What's up, world? It's a Sunday and I'm writing. I'm also drinking real coffee for the first time in a while (I've been drinking Four Sigmatic mushroom coffee recently). I missed this stuff. We'll see if my stomach chastises me for it later.

Today is the day after Arche's 1st birthday! My pup is a year old.

How?

I've had a dog for ten months now?

What?

I keep waiting for someone to come by and say, "thanks for taking care of this guy; hope it was fun!" while they take him back.

It's been ten months and it still hasn't set in that this is my guy for life. (His life, at least.) It's strange. Is that a "me" thing? Do other people feel the same? Do people feel the same with kids?

It's not that doing dog-things feels strange; going to the park every morning, feeding him--all of that is normalized. It's the permanence that's strange. It's thinking I'll still be doing all those things every day ten years from now that's strange. I guess I'm just used to things not really changing dramatically in my life. Everything that happens is either insignificant or temporary. Like...no matter what happens, I'll always return to this same stais-state.

Hmm.

Yeah--it's as if I established a baseline in my mid-twenties, and that became my normal. I might walk out of that bubble here and there--maybe I go on vacation for a few months; maybe I get in a temporary relationship; maybe I try a new hobby; maybe I do new work--but I know I'll always return to the safe place.

It feels very...physical? The analogy of wandering out of a white padded bubble to explore the real world before scurrying back seems very appropriate.

As opposed to just...being outside and constantly moving forward.

Interesting. If I had a therapist, I bet they'd be quite satisfied with our progress today.

It's strange: if you ask me if I had a fear of change, I would say, "no." I embrace change. I love moving apartments, for example. I tend to take tragedies in stride. But this view of myself in the world doesn't really gel with that.

Maybe I'm so unfazed by change because it rolls off the bubble I live in. The world outside could be rocked, set on fire, and turned upside down--doesn't matter, my safe space is fireproof. I'll just poke my head out into the new world out of curiosity before returning to the shell.
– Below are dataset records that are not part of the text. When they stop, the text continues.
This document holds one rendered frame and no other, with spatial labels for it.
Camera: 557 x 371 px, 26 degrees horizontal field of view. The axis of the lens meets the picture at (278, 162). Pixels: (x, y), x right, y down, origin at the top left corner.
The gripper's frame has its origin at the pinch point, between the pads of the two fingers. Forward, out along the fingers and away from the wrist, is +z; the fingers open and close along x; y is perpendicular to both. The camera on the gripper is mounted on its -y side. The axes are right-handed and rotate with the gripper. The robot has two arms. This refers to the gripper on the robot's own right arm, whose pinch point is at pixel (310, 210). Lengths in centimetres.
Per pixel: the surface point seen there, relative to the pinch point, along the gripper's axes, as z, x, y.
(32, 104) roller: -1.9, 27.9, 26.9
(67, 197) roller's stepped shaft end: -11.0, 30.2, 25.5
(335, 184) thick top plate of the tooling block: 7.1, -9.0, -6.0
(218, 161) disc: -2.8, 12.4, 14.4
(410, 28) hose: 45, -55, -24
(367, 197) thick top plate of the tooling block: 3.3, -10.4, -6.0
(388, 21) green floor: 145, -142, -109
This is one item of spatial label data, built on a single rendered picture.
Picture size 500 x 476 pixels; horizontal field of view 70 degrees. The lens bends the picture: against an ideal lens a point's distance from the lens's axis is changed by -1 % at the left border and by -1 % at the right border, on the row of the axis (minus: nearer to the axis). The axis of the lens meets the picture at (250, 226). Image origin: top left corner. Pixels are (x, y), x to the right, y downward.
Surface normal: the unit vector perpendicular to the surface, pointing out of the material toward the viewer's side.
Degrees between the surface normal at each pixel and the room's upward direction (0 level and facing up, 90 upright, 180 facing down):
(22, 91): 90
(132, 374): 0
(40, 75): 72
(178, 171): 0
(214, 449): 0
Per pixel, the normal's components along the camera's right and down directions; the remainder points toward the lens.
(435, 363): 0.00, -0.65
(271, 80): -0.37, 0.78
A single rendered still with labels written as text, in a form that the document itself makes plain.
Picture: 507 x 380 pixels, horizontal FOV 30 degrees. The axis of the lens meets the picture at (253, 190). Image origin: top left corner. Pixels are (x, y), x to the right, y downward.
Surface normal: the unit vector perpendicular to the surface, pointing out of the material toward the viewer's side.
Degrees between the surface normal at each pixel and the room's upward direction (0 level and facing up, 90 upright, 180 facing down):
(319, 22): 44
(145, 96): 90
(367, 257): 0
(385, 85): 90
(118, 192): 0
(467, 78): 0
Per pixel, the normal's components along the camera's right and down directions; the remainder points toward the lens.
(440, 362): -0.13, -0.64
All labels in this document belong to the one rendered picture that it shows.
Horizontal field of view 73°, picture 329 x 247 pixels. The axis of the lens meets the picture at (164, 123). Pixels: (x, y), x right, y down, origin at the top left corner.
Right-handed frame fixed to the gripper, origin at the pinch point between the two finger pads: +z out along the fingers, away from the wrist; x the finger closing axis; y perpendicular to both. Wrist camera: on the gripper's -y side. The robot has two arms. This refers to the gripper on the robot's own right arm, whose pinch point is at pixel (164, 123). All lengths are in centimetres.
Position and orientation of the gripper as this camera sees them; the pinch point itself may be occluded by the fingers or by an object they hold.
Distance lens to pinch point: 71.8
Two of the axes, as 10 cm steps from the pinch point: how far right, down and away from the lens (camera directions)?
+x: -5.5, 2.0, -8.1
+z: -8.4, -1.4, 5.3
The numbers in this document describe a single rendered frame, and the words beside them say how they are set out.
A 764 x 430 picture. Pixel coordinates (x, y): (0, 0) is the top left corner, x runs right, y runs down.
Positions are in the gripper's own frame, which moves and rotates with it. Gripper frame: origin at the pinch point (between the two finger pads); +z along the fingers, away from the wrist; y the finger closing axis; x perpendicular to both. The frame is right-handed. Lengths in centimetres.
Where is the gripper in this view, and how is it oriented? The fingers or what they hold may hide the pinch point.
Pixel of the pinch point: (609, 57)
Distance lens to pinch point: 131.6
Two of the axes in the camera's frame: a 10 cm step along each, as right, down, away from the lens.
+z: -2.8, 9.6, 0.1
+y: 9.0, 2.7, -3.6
How common and how serious is this issue of bubbles? How many of us feel like we live in the same world--both just out in the open? How many of us hide and lock our doors? Is this some mental/perspective equivalent of moving into caves a million years ago?

Well, now we're out of my scope.

Analogies are a crazy thing. (I'm pivoting.)

Like...I'm just telling a random story about how I see the world. It's not REAL, this bubble. In no way am I literally retreating to this safe space. But damn...once I paint the picture it feels one-hundred-percent true. I may as well have a physical bubble for how real it seems right now.

That's my view of the world right now. It's as real as the idea that someone else might read this. And it affects me. This analogy has physical affects on my mood and my confidence.

I could use it as an excuse to avoid a new job or relationship. Ex: "I need to learn to live outside of my bubble before getting involved."

I could also use it to encapsulate some broad grouping of issues I run into; living outside the bubble would solve them all at once.

I think there's something to that. I could incorporate this idea into a mindfullness routine. I live out in the world; the safe bubble doesn't exist; life isn't about exploring and retreating--rather a linear journey. By repeatedly focusing on those ideas I can shift my beliefs, then slowly and radically change how I live my whole life.

I like this. Because whether or not we give voice to the analogies, they do control us. We believe unspoken things and act accordingly. Capturing them in these visual/tangible expressions allows us to deliberately choose a different picture.

I currently live in a bubble, separate from the world.

I want to live out in the world. Goddamn that seems scary though. I literally picture leaving the caves with only a loincloth and an ill-made spear. I'm basically naked and asking to be run through by a panther.

Obviously that isn't what will happen...but I believe it. So I need to repeatedly tell myself that isn't what will happen--re-wiring some primal programming.

I think Arche gets to hekp with that. Because since I got him, it's like I moved the bubble--or I added a little extension to it. It's still closed off to the rest of the world, but it's now bigger. That's a cool step.

Now to leave it behind.

Shoot--do I need to get a sprinter van and literally run from the bubble? TBD.